■ **Work task**
Report all lines in the records that hold the string "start".

Extracted data entries
##########

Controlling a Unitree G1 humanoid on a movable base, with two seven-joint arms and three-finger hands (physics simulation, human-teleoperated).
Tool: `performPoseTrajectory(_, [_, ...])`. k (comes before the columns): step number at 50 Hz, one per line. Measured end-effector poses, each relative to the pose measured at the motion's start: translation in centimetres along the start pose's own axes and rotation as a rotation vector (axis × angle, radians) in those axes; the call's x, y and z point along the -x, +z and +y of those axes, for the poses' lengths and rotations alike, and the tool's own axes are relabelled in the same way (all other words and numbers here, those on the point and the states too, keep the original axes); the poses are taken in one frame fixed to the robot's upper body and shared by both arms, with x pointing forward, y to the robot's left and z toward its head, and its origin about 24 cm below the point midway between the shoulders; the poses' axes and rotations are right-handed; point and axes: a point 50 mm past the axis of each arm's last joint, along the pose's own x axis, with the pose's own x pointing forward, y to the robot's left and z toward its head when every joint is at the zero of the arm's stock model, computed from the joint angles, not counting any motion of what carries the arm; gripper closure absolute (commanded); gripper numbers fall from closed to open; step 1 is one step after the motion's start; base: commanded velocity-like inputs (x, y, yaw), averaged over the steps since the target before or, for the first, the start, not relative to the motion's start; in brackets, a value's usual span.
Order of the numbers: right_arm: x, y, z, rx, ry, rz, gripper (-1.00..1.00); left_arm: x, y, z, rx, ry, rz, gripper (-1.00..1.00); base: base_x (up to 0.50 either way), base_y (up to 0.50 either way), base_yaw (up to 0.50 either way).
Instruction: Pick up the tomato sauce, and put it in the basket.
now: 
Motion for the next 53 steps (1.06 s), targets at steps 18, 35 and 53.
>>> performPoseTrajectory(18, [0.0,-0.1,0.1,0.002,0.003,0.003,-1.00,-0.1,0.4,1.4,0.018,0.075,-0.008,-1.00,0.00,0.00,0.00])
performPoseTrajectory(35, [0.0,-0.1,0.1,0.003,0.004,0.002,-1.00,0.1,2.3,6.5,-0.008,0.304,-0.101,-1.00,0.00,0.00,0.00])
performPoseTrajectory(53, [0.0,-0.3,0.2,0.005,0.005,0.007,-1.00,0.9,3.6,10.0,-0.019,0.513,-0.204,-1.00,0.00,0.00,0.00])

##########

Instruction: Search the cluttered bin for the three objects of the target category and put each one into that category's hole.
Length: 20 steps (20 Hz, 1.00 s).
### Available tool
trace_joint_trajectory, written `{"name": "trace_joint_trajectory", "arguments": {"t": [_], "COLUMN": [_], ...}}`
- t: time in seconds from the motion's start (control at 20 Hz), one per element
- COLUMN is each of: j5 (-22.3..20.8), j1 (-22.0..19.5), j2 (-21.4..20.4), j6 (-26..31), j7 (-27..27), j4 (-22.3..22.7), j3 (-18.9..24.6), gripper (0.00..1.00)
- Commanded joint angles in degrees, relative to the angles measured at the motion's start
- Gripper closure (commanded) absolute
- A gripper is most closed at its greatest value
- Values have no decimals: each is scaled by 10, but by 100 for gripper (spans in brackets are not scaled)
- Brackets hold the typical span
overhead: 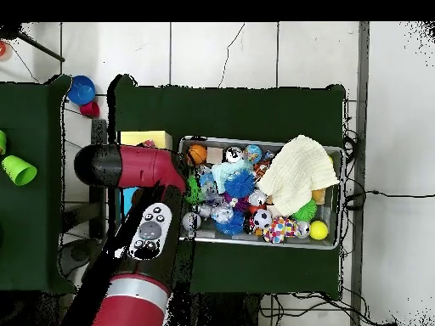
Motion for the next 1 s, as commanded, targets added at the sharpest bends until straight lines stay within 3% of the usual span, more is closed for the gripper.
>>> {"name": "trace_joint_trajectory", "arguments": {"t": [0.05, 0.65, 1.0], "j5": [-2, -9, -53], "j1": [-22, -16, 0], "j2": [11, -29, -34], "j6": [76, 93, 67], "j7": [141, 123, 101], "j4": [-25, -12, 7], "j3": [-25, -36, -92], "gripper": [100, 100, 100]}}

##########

■ **Exercise result**
Tool: `performPoseTrajectory(_, [_, ...])`. k (comes before the columns): step number at 50 Hz, one per line. Measured end-effector poses, each relative to the pose measured at the motion's start: translation in centimetres along the start pose's own axes and rotation as a rotation vector (axis × angle, radians) in those axes; the call's x, y and z point along the -x, +z and +y of those axes, for the poses' lengths and rotations alike, and the tool's own axes are relabelled in the same way (all other words and numbers here, those on the point and the states too, keep the original axes); the poses are taken in one frame fixed to the robot's upper body and shared by both arms, with x pointing forward, y to the robot's left and z toward its head, and its origin about 24 cm below the point midway between the shoulders; the poses' axes and rotations are right-handed; point and axes: a point 50 mm past the axis of each arm's last joint, along the pose's own x axis, with the pose's own x pointing forward, y to the robot's left and z toward its head when every joint is at the zero of the arm's stock model, computed from the joint angles, not counting any motion of what carries the arm; gripper closure absolute (commanded); gripper numbers fall from closed to open; step 1 is one step after the motion's start; base: commanded velocity-like inputs (x, y, yaw), averaged over the steps since the target before or, for the first, the start, not relative to the motion's start; in brackets, a value's usual span.
- t: time in seconds from the motion's start (control at 20 Hz), one per element
- Commanded joint angles in degrees, relative to the angles measured at the motion's start

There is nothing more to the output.